В детстве это не помогало почувствовать себя лучше, только стыдился потом долго. А сейчас – помогало. Помогало принять самого себя.
Глава двенадцатая, в которой Фрино вспоминает о прошлом
Когда Фрино – растерзанного и еле живого – принесли к порогу его комнаты, небо над скалами уже окрасилось в кармин и охру. Рабыни быстро, даже как-то судорожно, выцарапали его из лап слуг, перекинули его руки через свои шеи и буквально донесли до постели, уложили на живот. Фрино не имел ничего против. Его спина, как он сам предполагал, напоминала сейчас больше всего кусок сырого мяса. На свои же руки он старательно пытался не смотреть.
Ирма довольно быстро сделала ему укол, отчего боль притупилась, но не прошла совсем. Перед глазами все поплыло, зрение начало искажаться. Лица рабынь вытягивались, скручивались, превращаясь то в собачьи головы, то в рожи чудовищ. А вот слух не подводил, и Фрино четко слышал, что Ино плачет. Она была мягче, добрее сестры, и всегда плакала, когда с ее хозяином случалось что-то подобное. И Фрино был ей за это благодарен. Хоть кто-то плакал о нем.
Лежа безжизненно в собственной постели, парень ругал себя последними словами. Он взбрыкнул, начал сопротивляться, обезумев от боли. Удивительно, как только жив остался после этого – отец просто ненавидел любое сопротивление. Если бы только закусил губу и терпел, дело бы закончилось на том, что он остался бы без ногтей. Вроде и не в первый раз… а что-то в нем перемкнуло. О том, что было потом, он старался не думать. В любом случае от этого остались лишь раны да антимагический браслет на лодыжке.
– Воды… – хрипло попросил он.
Ино тут же принесла ему – холодной, такой приятной, в большом ковше. Помогла кое-как отпить, облив при этом постель – руки ли у нее тряслись, или это Фрино трясло, кто знает. Сжалившись, приложила холодный бок ковша ко лбу своего хозяина, потом к виску, смочила волосы. Парень на это только благодарно застонал и закрыл глаза.
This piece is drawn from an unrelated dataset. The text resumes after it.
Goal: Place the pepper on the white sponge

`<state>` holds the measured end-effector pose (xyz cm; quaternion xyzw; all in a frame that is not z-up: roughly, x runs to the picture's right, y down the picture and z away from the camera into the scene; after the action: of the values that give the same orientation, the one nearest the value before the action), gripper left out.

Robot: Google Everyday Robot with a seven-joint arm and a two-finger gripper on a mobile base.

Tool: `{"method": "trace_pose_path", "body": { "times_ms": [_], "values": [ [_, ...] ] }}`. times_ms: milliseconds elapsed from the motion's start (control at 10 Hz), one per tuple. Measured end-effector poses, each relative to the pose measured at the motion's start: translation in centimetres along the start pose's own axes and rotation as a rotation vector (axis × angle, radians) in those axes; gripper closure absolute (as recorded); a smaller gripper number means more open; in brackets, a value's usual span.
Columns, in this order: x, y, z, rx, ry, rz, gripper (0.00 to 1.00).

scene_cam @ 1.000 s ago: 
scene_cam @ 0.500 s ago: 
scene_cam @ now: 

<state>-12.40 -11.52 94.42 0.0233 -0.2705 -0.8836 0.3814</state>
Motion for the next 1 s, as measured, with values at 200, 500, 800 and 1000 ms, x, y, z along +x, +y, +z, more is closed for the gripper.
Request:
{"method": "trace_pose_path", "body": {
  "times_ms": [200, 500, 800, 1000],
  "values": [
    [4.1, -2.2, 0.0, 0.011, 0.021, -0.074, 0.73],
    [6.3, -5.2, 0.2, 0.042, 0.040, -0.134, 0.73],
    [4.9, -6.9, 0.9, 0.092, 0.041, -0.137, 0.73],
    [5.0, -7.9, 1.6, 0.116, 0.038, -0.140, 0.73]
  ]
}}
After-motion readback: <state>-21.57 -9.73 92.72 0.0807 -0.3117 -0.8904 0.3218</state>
Свалиться бы без сознания, да не получалось. Отец пусть и не мог дотянуться в комнату, но навесил паутинку проклятья. Так что в ближайший час Фрино не грозил спасительный сон.
– Господин, мы сейчас вас перевяжем, – тихо сказала ему Ирма. – Если вам нужно будет еще обезболивающее – дайте нам знать.
Обезболивающее. Пожалуй, слово было не подходящее. Наркотик. Достаточно слабый, чтобы не влиять слишком сильно на психику, но достаточно сильный, чтобы в следующую неделю хотеть еще. Впрочем, с последним Фрино давно научился справляться – для него потонуть в наркотическом дурмане было все равно что сдаться, перестать уважать себя. А самоуважение – это единственное, что у него оставалось.